Where did county get extra money?

I hear the county mayor say the county has fallen on tough times and needs Chattanooga to help them fund their county Health Department obligations.

The newspaper reported Hamilton County has a saving account containing $85 million. Is it true that $32 million was accumulated during the last four years? We have been in economic recession, right? Where did the $32 million come from? I would really like to know if that last county tax hike was really, really necessary.

I am not sure what I am getting from my county taxes, so what's the reason for reducing Health Department services to the city residents?

Forget annexation; can we secede from the county?

VIRGINIA McMAHAN

Hixson

Good riddance to tax agreement

The Chattanooga sales tax "bondage" agreement is apparently ending.

I can't understand what possessed the city to sign such a ridiculous agreement in the first place.

Indeed, why did the county commissioners insist on renewing an agreement that discriminates against more than half of the citizens of Hamilton County?

What was the logic behind expecting Collegedale, Lakesite and Soddy-Daisy to contribute nothing?

East Ridge, Red Bank, Lookout Mountain and Signal Mountain (all together) have been giving a few thousand to fund countywide agencies, while Chattanooga has contributed way over $10 million a year.

I can't conceive of why anybody expected that to fly for another 45 years!

I went online and looked at Chattanooga's past budgets.

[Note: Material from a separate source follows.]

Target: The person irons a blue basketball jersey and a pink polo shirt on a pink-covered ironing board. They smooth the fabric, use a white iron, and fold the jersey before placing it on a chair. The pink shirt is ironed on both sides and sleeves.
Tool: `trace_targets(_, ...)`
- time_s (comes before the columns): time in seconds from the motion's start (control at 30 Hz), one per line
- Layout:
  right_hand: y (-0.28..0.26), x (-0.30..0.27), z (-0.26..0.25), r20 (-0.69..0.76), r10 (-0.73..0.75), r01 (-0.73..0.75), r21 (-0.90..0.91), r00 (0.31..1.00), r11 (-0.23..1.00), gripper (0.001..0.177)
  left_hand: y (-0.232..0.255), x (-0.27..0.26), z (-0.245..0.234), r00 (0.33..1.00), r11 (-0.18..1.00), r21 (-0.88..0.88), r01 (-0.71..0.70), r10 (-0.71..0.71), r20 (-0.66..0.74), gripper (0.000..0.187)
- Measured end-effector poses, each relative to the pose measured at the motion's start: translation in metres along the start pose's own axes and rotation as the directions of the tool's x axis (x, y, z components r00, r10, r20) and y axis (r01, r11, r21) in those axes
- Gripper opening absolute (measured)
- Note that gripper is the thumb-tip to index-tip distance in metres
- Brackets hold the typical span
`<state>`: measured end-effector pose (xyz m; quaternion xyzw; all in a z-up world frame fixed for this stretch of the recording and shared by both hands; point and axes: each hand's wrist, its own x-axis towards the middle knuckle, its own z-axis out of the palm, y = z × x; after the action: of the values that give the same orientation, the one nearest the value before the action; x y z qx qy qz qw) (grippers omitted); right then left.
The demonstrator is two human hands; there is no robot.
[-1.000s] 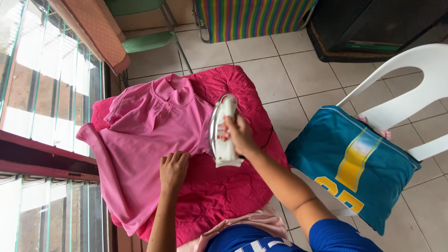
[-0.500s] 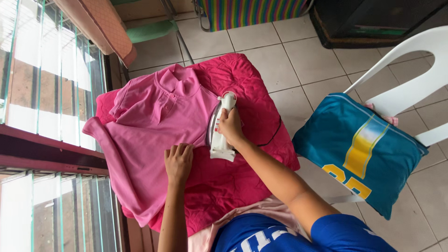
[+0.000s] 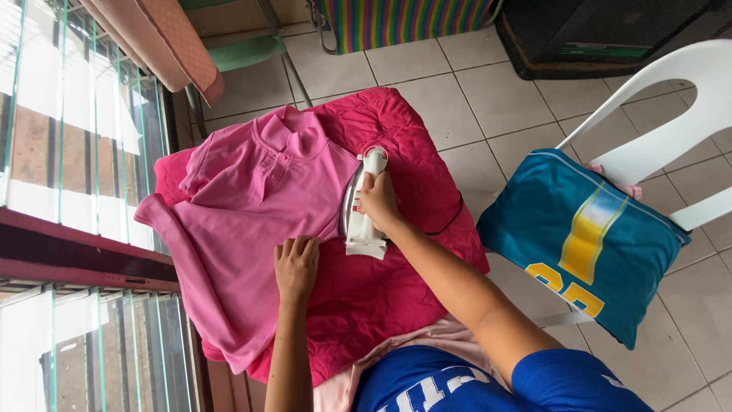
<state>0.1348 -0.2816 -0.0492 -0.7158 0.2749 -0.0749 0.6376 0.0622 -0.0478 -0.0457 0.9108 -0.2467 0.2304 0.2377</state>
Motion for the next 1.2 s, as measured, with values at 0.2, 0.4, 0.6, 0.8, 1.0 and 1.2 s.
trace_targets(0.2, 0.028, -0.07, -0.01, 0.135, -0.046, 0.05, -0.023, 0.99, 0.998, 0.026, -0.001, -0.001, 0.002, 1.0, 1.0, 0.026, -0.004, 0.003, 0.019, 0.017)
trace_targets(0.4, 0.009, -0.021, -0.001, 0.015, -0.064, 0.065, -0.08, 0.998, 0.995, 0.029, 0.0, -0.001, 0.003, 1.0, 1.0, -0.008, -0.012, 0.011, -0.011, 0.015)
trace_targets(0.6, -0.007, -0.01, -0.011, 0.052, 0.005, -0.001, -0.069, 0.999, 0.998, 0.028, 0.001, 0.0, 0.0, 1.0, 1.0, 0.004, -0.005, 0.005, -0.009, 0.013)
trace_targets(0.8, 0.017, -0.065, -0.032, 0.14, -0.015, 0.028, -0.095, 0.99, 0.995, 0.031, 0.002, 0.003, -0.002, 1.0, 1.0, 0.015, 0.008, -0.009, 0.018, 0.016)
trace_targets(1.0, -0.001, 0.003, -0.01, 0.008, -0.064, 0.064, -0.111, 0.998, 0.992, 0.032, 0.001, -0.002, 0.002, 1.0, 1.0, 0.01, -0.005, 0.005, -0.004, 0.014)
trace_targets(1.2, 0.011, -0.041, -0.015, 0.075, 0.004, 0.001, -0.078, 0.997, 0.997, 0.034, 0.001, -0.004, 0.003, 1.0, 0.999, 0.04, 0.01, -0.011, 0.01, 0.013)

Looks like I (and other Chattanooga taxpayers) also supported many of the same agencies through property-tax dollars. I am fed up with double taxation, so strike a match and flame the sales tax agreement.

WILLIAM MILLER

Double taxation not a good deal

Why exactly are the county commissioners slicing and dicing the Health Department and throwing away almost $3 million for the Homeless Health Care Clinic?

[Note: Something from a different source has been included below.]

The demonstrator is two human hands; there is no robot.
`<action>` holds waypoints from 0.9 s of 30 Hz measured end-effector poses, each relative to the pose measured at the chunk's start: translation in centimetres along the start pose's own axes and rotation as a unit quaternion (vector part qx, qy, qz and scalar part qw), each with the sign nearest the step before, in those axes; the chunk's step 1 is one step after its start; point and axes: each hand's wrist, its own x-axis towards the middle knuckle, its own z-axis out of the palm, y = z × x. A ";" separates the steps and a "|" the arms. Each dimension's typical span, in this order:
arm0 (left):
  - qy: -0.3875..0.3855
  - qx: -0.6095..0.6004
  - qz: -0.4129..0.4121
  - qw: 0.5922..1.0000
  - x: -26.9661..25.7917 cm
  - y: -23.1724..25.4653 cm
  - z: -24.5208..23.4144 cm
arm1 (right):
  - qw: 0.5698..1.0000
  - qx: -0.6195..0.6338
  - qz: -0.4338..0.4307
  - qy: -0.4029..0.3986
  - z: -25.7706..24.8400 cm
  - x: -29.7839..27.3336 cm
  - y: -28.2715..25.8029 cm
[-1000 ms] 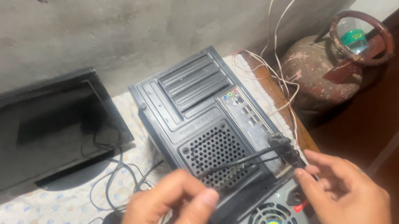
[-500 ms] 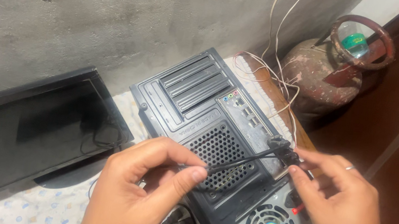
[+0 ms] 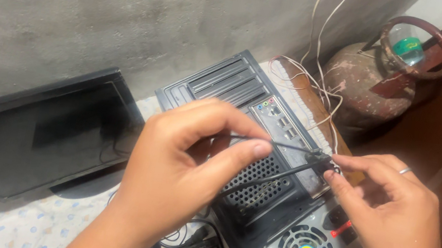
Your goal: The person connects a mouse, keyboard, and power cable to a desktop computer tower, then repositions the tower upright on the table next to the monitor.
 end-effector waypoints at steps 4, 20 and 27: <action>-0.008 0.012 -0.018 1.000 0.6 -0.5 -0.4 | 0.997 -0.041 -0.058 0.033 0.3 0.0 0.0; 0.049 0.018 -0.210 0.976 -3.7 -7.0 -8.4 | 0.999 -0.008 -0.019 0.032 1.2 1.3 2.2; 0.105 0.072 -0.264 0.956 -6.6 -8.1 -9.6 | 0.995 0.039 0.048 0.073 2.2 -3.6 -2.1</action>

I never thought I'd see the day when the health care or city taxpayers would be threatened by their own county commissioners. I thought they took an oath to represent all the citizens of Hamilton County.

As long as I live in Hamilton County and pay county taxes, I am a Hamilton County resident!

Please tell me why you expect Chattanooga to pay you $10.5 million in sales tax and add $4 million more in Chattanooga property taxes to fund the same agencies twice.

If every other city and the unincorporated areas were taxed twice for the countywide Health Department, I might not think so ill of this matter.

By the way, have you forgotten there are four Health Department branches and three are located in the hinterlands? Am I paying twice for all four branches?